- [Try it] Exactly reproduce the lines beginning with the line that includes "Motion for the" and ending with the last line of the data.
--------------------
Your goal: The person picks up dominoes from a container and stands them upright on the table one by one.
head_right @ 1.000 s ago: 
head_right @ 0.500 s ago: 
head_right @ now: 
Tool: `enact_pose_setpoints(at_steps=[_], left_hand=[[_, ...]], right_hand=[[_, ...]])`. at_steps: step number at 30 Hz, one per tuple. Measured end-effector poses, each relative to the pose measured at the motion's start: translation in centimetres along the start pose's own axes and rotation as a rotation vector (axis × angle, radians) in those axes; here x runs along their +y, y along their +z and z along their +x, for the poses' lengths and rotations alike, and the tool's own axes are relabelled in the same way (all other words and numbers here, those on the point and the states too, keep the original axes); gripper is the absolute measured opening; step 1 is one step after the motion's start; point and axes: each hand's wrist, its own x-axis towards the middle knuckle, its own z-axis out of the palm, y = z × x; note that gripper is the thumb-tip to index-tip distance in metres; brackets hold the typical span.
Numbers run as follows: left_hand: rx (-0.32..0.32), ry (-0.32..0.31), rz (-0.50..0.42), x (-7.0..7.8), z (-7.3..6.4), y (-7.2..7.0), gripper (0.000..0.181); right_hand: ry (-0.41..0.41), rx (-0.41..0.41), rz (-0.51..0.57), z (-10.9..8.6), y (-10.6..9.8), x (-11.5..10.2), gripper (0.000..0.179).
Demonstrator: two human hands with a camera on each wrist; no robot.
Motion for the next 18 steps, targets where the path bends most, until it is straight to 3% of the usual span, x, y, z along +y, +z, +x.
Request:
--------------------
- [Reply to the exercise]
Motion for the next 18 steps, targets where the path bends most, until it is straight to 3% of the usual span, x, y, z along +y, +z, +x.
Request:

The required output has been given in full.